## TASK INSTRUCTIONS
Set down all of the entries below exactly, and omit the pictures.

## SUPPLIED RECORDS
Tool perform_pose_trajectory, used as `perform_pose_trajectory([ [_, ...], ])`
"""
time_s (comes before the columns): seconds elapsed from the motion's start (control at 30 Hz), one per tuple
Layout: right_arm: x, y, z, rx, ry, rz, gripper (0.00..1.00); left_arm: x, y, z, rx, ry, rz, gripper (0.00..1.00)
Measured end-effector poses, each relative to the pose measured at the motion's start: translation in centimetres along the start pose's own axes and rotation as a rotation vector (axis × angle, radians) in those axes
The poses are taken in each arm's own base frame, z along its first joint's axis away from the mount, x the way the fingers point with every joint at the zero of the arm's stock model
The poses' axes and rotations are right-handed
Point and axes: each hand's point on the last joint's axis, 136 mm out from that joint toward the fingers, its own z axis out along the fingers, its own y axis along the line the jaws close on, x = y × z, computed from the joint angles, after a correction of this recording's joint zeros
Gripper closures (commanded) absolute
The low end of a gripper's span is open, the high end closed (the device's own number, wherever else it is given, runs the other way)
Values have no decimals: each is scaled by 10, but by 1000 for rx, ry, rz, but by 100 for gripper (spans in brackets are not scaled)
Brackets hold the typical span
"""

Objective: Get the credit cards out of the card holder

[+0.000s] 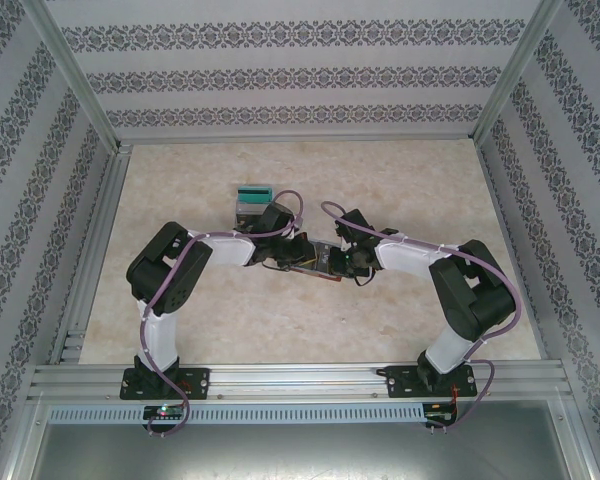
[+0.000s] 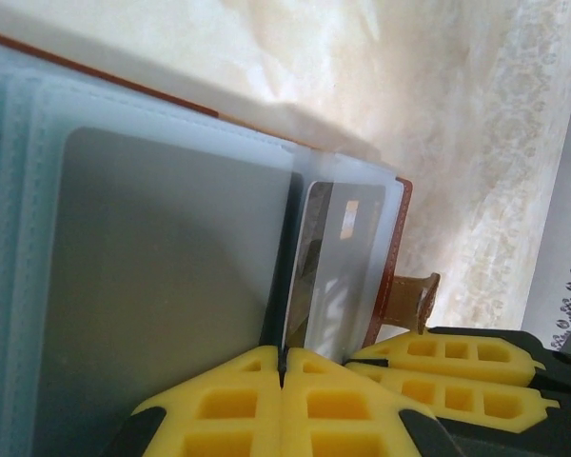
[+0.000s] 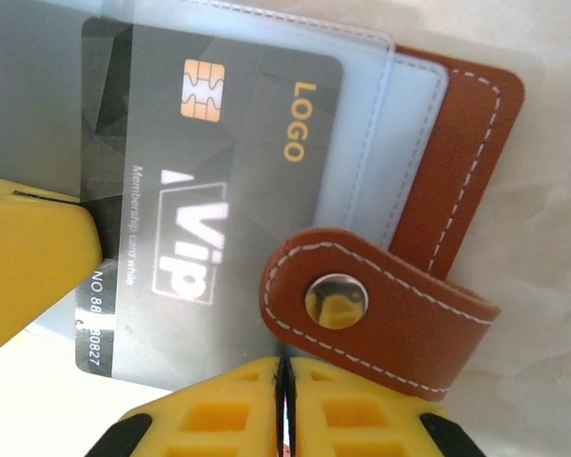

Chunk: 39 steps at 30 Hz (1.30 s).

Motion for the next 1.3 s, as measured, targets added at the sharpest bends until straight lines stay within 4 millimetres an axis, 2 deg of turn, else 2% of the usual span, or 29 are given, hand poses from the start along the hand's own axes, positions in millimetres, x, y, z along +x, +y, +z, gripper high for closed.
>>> perform_pose_trajectory([
  [0.87, -1, 1, 0, -17, -18, -1, 87, -16, 10, -30, -8, -48, 118, 99],
  [1.13, -1, 1, 0, -17, -18, -1, 87, -17, 23, -51, -26, -70, 104, 100],
  [1.3, -1, 1, 0, -18, -18, -2, 87, -18, 13, -74, -18, -96, 123, 100],
])
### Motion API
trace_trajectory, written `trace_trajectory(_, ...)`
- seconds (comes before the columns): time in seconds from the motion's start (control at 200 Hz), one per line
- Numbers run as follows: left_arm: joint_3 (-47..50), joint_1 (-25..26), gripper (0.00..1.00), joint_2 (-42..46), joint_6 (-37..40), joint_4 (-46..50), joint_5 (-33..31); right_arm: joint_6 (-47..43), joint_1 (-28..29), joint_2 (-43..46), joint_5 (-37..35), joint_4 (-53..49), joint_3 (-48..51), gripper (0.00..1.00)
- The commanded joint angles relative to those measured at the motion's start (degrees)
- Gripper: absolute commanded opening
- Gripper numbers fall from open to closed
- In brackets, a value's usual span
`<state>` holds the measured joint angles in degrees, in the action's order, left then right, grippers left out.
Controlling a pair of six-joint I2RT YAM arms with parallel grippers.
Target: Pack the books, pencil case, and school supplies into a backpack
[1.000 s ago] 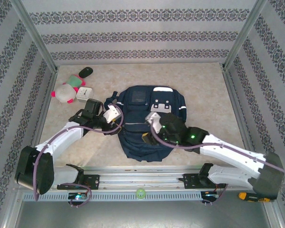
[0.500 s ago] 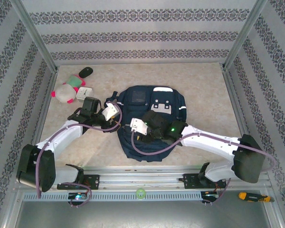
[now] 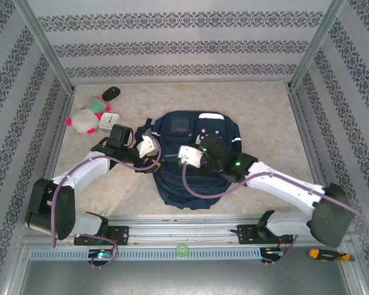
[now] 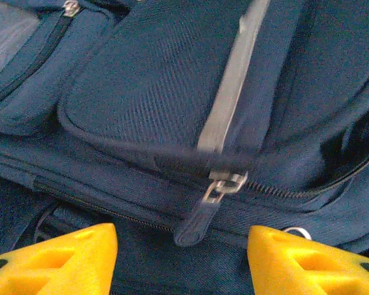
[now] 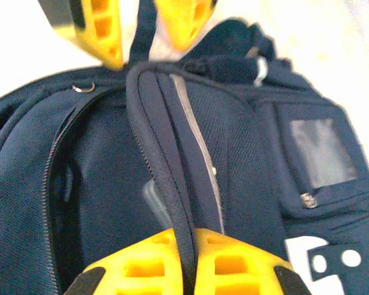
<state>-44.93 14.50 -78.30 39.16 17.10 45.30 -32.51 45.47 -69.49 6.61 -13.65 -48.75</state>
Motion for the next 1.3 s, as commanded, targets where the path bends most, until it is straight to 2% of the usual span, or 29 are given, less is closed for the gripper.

## PROBLEM SOLUTION
Tool perform_pose_trajectory, used as `perform_pose_trajectory([ [_, ...], ])`
"""
time_s (comes before the columns): seconds elapsed from the motion's start (control at 30 Hz), one per tuple
Layout: right_arm: x, y, z, rx, ry, rz, gripper (0.00..1.00); left_arm: x, y, z, rx, ry, rz, gripper (0.00..1.00)
Measured end-effector poses, each relative to the pose measured at the motion's start: translation in centimetres along the start pose's own axes and rotation as a rotation vector (axis × angle, radians) in those axes
The poses are taken in each arm's own base frame, z along its first joint's axis away from the mount, x the way the fingers point with every joint at the zero of the arm's stock model
The poses' axes and rotations are right-handed
Point and axes: each hand's point on the last joint's axis, 136 mm out from that joint toward the fingers, its own z axis out along the fingers, its own y axis along the line the jaws close on, x = y × z, computed from the joint angles, after a correction of this recording's joint zeros
Gripper closures (commanded) absolute
The low end of a gripper's span is open, the high end closed (the device's own number, wherever else it is given, runs the other way)
Values have no decimals: each is scaled by 10, but by 1000 for rx, ry, rz, but by 100 for gripper (spans in brackets are not scaled)
Brackets hold the typical span
"""

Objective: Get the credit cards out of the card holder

[+0.000s] 
[+0.000s] 
[+0.000s] 

Chunk: 39 steps at 30 Hz (1.30 s).

Motion for the next 1.3 s, as measured, targets added at the sharpest bends until straight lines stay within 4 millimetres an axis, 2 deg of turn, else 2% of the usual span, or 29 are given, hand poses from the start along the hand's own axes, positions in millimetres, x, y, z along +x, +y, +z, gripper high for closed.
>>> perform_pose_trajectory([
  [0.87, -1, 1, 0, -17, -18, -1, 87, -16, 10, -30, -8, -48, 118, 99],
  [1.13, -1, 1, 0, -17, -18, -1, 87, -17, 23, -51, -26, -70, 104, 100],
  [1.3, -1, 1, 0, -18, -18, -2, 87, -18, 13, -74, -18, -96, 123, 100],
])
### Motion API
trace_trajectory, written `trace_trajectory(_, ...)`
- seconds (comes before the columns): time in seconds from the motion's start (control at 200 Hz), one per line
- Numbers run as follows: left_arm: joint_3 (-47..50), joint_1 (-25..26), gripper (0.00..1.00), joint_2 (-42..46), joint_6 (-37..40), joint_4 (-46..50), joint_5 (-33..31); right_arm: joint_6 (-47..43), joint_1 (-28..29), joint_2 (-43..46), joint_5 (-37..35), joint_4 (-53..49), joint_3 (-48..51), gripper (0.00..1.00)
- The commanded joint angles relative to those measured at the motion's start (degrees)
- Gripper: absolute commanded opening
- Gripper numbers fall from open to closed
- In brackets, a value's usual span
`<state>` holds the measured joint angles in degrees, in the action's order, left then right, grippers left out.
Controlling a pair of six-joint I2RT YAM arms with parallel grippers.
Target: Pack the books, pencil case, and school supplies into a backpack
[1.000 s ago] 
[0.500 s ago] 
[now] 
[now] 
[now] 
<state>-44.93 14.50 -78.30 39.16 17.10 45.30 -32.51 45.47 -69.49 6.61 -13.65 -48.75</state>
Motion for the next 1.3 s, as commanded, targets where the path bends most, until it is straight to 2% of the usual span, or 29 are given, less is closed for the gripper.

There is nothing more to the output.